Für eingefleischte Wagnerkenner womöglich zu simplifizierend, dennoch clever destillierte er aus Wagners Biografie lediglich fünf markante Schlüsselfiguren, die er seinem sportiven, rastlos erfolgsehrgeizigen Hauptprotagonisten (Hingucker von tragender Persönlichkeit: Claudio Costantino) in dramaturgisch sich überlappenden Szenen hinzugesellte: die beiden Wagnerfrauen Minna (Andrea Vallescar) und Cosima (Caroline Fabre), das Wesendoncksche Gönnerpaar Mathilde (Ina Brütting) und Otto (Riccardo Zandoná) sowie Wagners großen Mäzen Ludwig II. (Alessio Burani). Während Letzterer jedoch eher als stiller Strippenzieher im Hintergrund auf Wagners Weg nach Bayreuth fungiert, gelingt es Yuki Mori im emotional knisternden Umgang mit Soli, Pas de deux, Dreier- bzw. Viererkonstellationen aus den wagnerschen Frauenbeziehungen Vielschichtigkeit herauszumodellieren.
Seine Figuren kommunizieren miteinander, auch wenn sie sich voneinander entfernt bewegen – wie Wagner und Mathilde in der von Claudia Doderer geschaffenen Villa Wahnfried-Atmosphäre, wobei zwei andere Tänzer (Ljuba Avvakumova und Shota Inoue) ihre auch körperlich magnetisierende Leidenschaft und unerfüllbare Liebe visualisieren. Erzählsicher präsentiert sich hier ein Choreograf, der klug zu besetzen, sich einfallsreich zu artikulieren und effektsubtil (mal sonorer Orchesterklang, mal träumerisches Klaviergetuschel) mit Musik von Wagner nebst der von Zemlinsky und Chausson umzugehen weiß.

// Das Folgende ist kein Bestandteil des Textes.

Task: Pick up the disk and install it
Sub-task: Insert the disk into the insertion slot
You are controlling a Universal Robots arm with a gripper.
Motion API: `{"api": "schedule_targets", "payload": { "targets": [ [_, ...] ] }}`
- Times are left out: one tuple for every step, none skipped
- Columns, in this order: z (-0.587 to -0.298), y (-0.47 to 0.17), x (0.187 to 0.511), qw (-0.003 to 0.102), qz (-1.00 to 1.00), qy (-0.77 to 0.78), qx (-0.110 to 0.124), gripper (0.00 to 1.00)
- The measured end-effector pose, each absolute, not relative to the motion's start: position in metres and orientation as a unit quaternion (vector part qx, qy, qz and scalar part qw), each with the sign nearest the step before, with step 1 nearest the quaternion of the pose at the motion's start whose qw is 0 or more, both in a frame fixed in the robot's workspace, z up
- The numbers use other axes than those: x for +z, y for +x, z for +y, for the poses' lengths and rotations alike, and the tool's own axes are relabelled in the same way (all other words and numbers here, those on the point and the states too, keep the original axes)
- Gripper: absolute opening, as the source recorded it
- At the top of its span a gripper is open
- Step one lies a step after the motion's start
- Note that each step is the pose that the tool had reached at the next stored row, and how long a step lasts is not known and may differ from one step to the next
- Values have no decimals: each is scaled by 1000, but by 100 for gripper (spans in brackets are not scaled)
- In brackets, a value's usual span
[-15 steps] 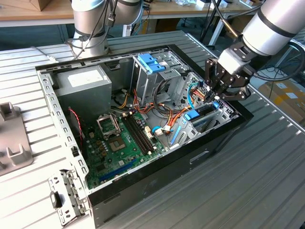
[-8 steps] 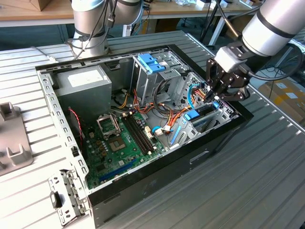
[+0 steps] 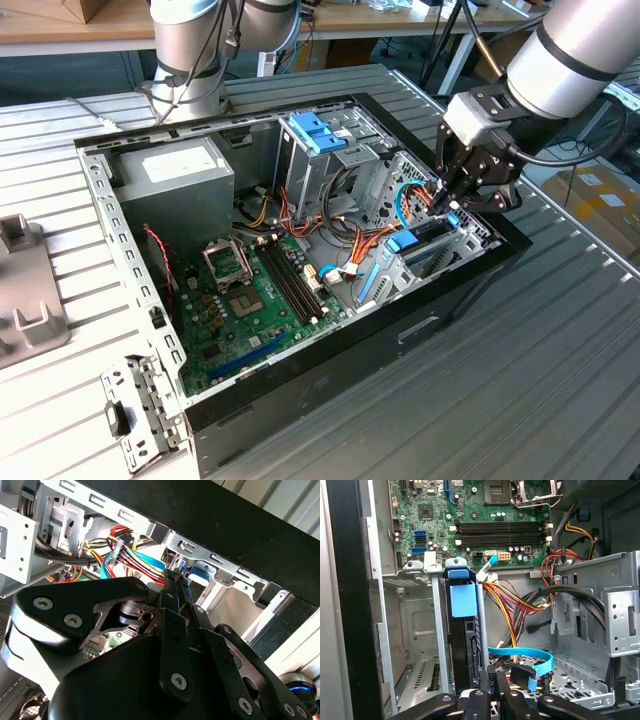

Ensemblegruppen in gesellschaftlich festlicher oder existenzbedrohender Funktion, die dem Geschehen gezielt hinzuschießen, treiben die Handlung voran. Nach dem ersten Teil allerdings bricht Yuki Mori diese selbstbewusst ab. Sphärisch betörend zu Vorspiel und Karfreitagszauber aus „Parisfal“ endet sein Stück nahezu abstrakt: mit einem Wagner als in sich gekehrtem Visionär.